── Data provided
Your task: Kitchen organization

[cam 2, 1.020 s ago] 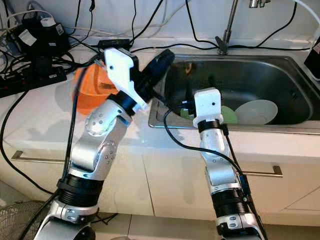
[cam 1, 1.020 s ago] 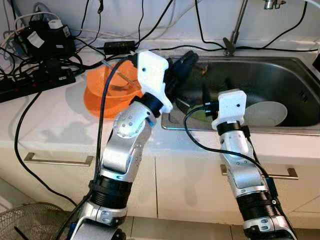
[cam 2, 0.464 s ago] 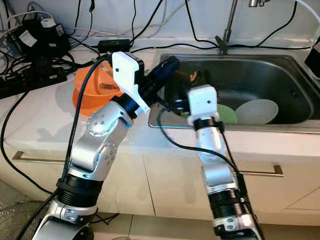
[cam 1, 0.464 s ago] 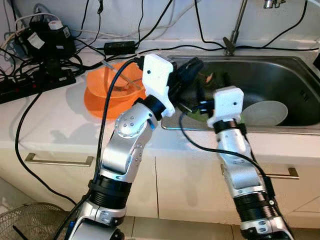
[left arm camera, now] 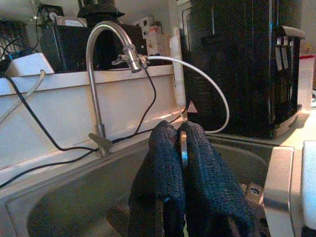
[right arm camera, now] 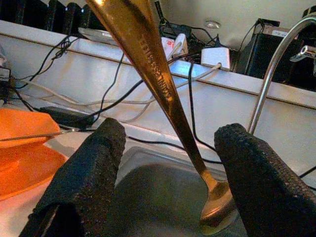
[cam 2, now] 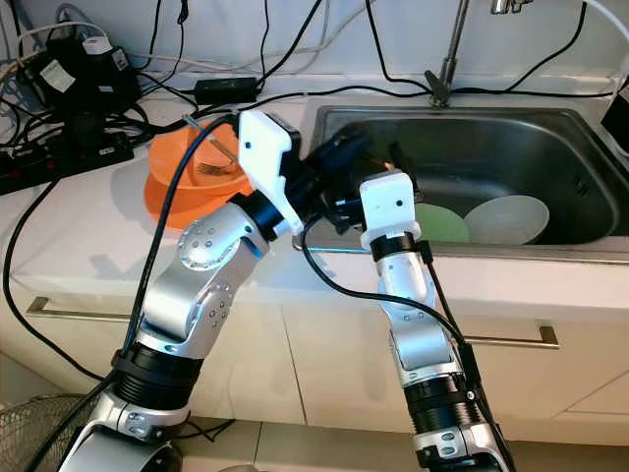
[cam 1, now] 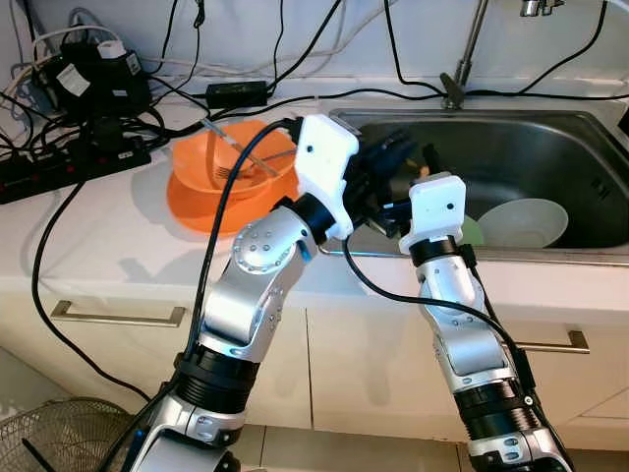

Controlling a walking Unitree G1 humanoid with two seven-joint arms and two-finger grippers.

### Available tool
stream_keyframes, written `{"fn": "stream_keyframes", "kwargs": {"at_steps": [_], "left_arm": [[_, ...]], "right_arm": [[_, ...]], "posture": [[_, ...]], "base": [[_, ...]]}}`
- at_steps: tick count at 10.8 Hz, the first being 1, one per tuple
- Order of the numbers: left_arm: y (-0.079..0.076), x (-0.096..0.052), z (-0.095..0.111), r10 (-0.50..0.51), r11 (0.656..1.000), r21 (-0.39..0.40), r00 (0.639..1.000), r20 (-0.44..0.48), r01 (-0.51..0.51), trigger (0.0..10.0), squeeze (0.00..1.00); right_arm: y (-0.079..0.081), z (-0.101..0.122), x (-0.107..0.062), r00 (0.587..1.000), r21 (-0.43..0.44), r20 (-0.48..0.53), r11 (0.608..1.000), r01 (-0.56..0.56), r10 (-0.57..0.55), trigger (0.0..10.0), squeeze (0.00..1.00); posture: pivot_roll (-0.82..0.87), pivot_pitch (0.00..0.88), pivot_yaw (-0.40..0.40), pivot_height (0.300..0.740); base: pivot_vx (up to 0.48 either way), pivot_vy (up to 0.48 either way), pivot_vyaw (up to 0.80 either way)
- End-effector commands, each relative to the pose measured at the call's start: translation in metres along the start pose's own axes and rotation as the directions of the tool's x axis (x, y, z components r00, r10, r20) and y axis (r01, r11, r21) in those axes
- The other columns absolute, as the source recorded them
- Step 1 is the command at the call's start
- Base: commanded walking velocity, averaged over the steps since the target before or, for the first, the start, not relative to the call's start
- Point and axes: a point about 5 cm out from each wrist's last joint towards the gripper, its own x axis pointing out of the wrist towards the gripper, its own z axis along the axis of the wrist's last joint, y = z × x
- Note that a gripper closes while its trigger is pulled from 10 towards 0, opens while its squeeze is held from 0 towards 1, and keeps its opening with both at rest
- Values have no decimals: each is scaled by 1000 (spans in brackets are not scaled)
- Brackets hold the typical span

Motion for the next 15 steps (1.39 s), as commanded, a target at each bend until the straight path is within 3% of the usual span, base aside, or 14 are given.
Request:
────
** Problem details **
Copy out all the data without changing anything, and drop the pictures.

** Reply **
Your task: Kitchen organization

[cam 2, 1.020 s ago] 
[cam 1, 1.020 s ago] 
[cam 2, 0.464 s ago] 
[cam 1, 0.464 s ago] 
[left arm camera, now] 
[right arm camera, now] 
[cam 2, now] 
[cam 1, now] 

Controlling a walking Unitree G1 humanoid with two seven-joint arms and two-finger grippers.

### Available tool
stream_keyframes, written `{"fn": "stream_keyframes", "kwargs": {"at_steps": [_], "left_arm": [[_, ...]], "right_arm": [[_, ...]], "posture": [[_, ...]], "base": [[_, ...]]}}`
- at_steps: tick count at 10.8 Hz, the first being 1, one per tuple
- Order of the numbers: left_arm: y (-0.079..0.076), x (-0.096..0.052), z (-0.095..0.111), r10 (-0.50..0.51), r11 (0.656..1.000), r21 (-0.39..0.40), r00 (0.639..1.000), r20 (-0.44..0.48), r01 (-0.51..0.51), trigger (0.0..10.0), squeeze (0.00..1.00); right_arm: y (-0.079..0.081), z (-0.101..0.122), x (-0.107..0.062), r00 (0.587..1.000), r21 (-0.43..0.44), r20 (-0.48..0.53), r11 (0.608..1.000), r01 (-0.56..0.56), r10 (-0.57..0.55), trigger (0.0..10.0), squeeze (0.00..1.00); posture: pivot_roll (-0.82..0.87), pivot_pitch (0.00..0.88), pivot_yaw (-0.40..0.40), pivot_height (0.300..0.740); base: pivot_vx (up to 0.48 either way), pivot_vy (up to 0.48 either way), pivot_vyaw (up to 0.80 either way)
- End-effector commands, each relative to the pose measured at the call's start: translation in metres along the start pose's own axes and rotation as the directions of the tool's x axis (x, y, z components r00, r10, r20) and y axis (r01, r11, r21) in those axes
- The other columns absolute, as the source recorded them
- Step 1 is the command at the call's start
- Base: commanded walking velocity, averaged over the steps since the target before or, for the first, the start, not relative to the call's start
- Point and axes: a point about 5 cm out from each wrist's last joint towards the gripper, its own x axis pointing out of the wrist towards the gripper, its own z axis along the axis of the wrist's last joint, y = z × x
- Note that a gripper closes while its trigger is pulled from 10 towards 0, opens while its squeeze is held from 0 towards 1, and keeps its opening with both at rest
- Values have no decimals: each is scaled by 1000 (spans in brackets are not scaled)
- Brackets hold the typical span

Motion for the next 15 steps (1.39 s), as commanded, a target at each bend until the straight path is within 3% of the usual span, base aside, or 14 are given.
Request:

This output is now complete.